At 1 year, one patient required a reintervention and exited the study, and there were five deaths, two of which occurred in the first 30 days and one of which was related to the device, Anderson said during a presentation.

He said at 1 year, annual septolateral diameter was reduced by a mean of 16% (baseline, 44 mm; 1 year, 37.1 mm; P < .0001) and severity of tricuspid regurgitation decreased (P < .01).

Proximal isovelocity surface area/effective regurgitant orifice area was reduced by 49% (baseline, 0.73 cm3; 1 year, 0.37 cm3; P = .0037) and mean vena contracta was reduced by 30% (baseline, 1.2 cm; 1 year, 0.9 cm; P = .0046), he said.
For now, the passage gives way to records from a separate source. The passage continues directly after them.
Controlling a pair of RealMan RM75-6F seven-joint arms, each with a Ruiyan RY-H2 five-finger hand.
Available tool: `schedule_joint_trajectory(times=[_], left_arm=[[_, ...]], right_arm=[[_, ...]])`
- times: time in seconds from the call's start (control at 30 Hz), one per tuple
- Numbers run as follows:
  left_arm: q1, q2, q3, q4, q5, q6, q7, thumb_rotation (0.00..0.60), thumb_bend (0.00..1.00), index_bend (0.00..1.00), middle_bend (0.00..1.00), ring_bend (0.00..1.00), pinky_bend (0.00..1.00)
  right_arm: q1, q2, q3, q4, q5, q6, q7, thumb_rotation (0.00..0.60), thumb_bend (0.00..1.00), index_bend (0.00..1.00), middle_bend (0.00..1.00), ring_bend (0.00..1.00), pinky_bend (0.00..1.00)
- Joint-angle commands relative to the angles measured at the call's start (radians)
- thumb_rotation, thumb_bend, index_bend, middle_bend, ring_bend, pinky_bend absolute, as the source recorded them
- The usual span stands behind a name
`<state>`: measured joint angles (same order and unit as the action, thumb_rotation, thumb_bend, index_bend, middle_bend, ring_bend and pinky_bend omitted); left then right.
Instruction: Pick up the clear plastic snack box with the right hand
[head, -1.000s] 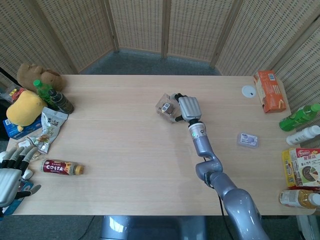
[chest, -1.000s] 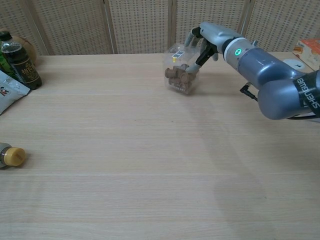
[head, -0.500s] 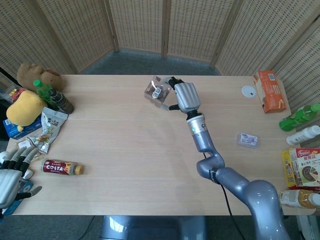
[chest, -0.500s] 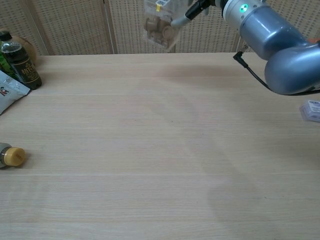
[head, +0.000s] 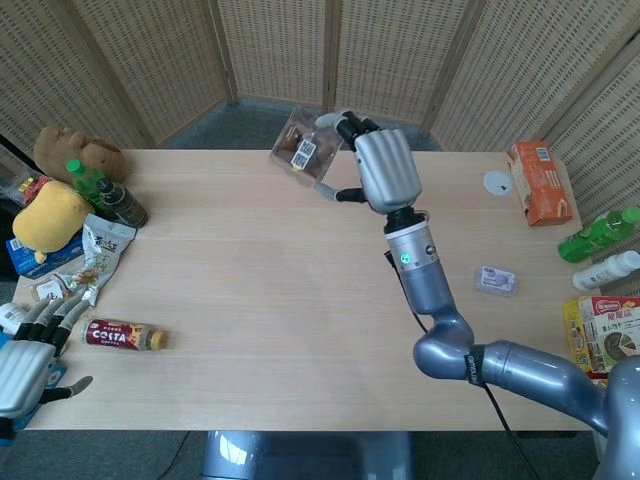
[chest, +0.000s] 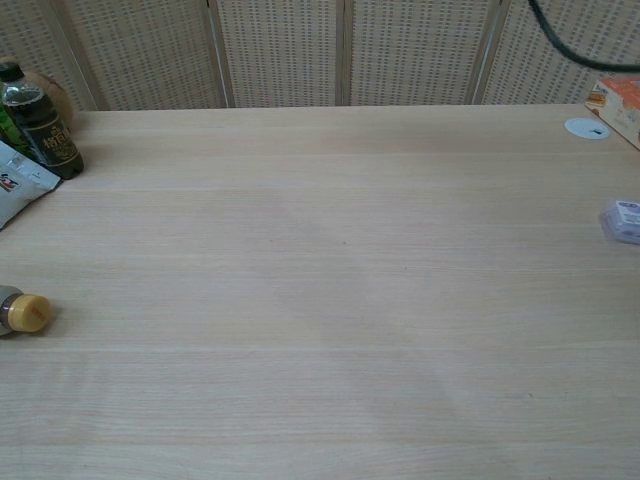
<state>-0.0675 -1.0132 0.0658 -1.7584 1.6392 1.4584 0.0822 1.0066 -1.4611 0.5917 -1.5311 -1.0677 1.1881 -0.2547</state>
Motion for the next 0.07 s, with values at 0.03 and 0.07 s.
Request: schedule_joint_trajectory(times=[0.03,0.07], left_arm=[[0.0,-0.001,0.001,0.0,0.001,0.001,0.002,0.6,0.0,0.0,0.0,0.0,0.0],[0.0,-0.001,0.001,-0.001,0.001,0.001,0.002,0.6,0.0,0.0,0.0,0.0,0.0]], right_arm=[[-0.013,0.034,0.018,-0.044,0.027,0.022,-0.036,0.6,0.0,0.52,0.76,0.68,0.69],[-0.015,0.039,0.019,-0.052,0.033,0.025,-0.039,0.6,0.0,0.52,0.76,0.68,0.69]])
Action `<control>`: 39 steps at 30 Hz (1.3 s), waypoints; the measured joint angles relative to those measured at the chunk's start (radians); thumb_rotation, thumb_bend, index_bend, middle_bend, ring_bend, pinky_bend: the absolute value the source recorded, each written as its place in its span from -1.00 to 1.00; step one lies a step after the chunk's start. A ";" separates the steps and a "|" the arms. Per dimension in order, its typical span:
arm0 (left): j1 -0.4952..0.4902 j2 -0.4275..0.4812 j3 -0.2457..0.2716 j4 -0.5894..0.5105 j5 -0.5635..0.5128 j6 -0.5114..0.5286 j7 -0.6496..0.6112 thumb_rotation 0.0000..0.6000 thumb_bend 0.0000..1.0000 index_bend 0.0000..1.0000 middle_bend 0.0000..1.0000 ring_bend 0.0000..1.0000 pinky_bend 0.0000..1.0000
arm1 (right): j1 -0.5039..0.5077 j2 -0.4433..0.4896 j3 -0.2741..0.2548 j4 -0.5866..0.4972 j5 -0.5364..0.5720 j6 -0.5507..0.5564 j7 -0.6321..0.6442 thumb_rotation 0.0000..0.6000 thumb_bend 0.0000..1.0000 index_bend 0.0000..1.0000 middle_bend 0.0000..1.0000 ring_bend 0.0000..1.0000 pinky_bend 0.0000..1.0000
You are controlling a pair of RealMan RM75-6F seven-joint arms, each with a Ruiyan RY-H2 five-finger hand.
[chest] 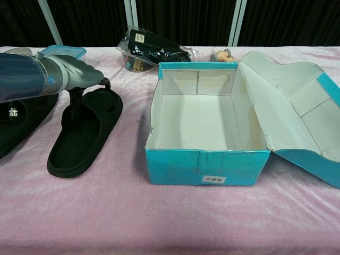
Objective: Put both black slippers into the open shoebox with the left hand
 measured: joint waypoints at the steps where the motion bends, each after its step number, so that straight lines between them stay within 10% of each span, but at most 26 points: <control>1: -0.002 -0.004 -0.002 0.006 -0.006 -0.009 -0.002 1.00 -0.93 -0.74 -0.89 -0.88 -1.00 | -0.001 -0.003 -0.001 0.003 0.003 -0.001 0.003 1.00 -0.42 -1.00 -0.95 -1.00 -0.83; 29: -0.045 0.087 0.010 -0.039 -0.131 -0.112 -0.136 1.00 -0.86 -0.79 -0.93 -0.88 -1.00 | -0.010 -0.059 -0.016 0.059 0.022 -0.038 0.048 1.00 -0.42 -1.00 -0.95 -1.00 -0.83; 39: -0.062 0.067 0.022 -0.012 -0.170 -0.102 -0.139 1.00 -0.72 -0.46 -0.77 -0.87 -1.00 | -0.015 -0.062 -0.015 0.072 0.030 -0.043 0.066 1.00 -0.42 -1.00 -0.95 -1.00 -0.83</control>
Most patients (78%) were in NYHA class I or II HF (P = .0003) and 70% were free from edema at 1 year (P = .07), according to the researchers.

In addition, Anderson said, 6-minute walk distance improved by 42 m (P = .0525) and Kansas City Cardiomyopathy Questionnaire Score improved by 19 points (P = .0009).

“In patients with functional tricuspid regurgitation, which is very difficult to treat, the early experience with the Cardioband system suggests that you can get efficient and effective reduction annular size and regurgitant orifice area,” Anderson said during the presentation. “There is a high rate of survival at 1 year, but further studies are warranted, and there is an ongoing trial called CARDIOBAND-TR designed to look at this more closely. Northwestern is participating in the U.S. trial designed to further evaluate the efficacy of this valve therapy.” – by Erik Swain

Reference:

Anderson A, et al. Abstract 026. Presented at: Heart Failure Society of America Scientific Meeting; Sept. 13-16, 2019; Philadelphia.

Disclosure: The study was sponsored by Edwards Lifesciences. Anderson reports he has financial ties with Advanced Health Media, Alnylam, ApotheCom, GE Healthcare, Insyght Interactive, Novartis, Relypsa and Rx Worldwide Meetings.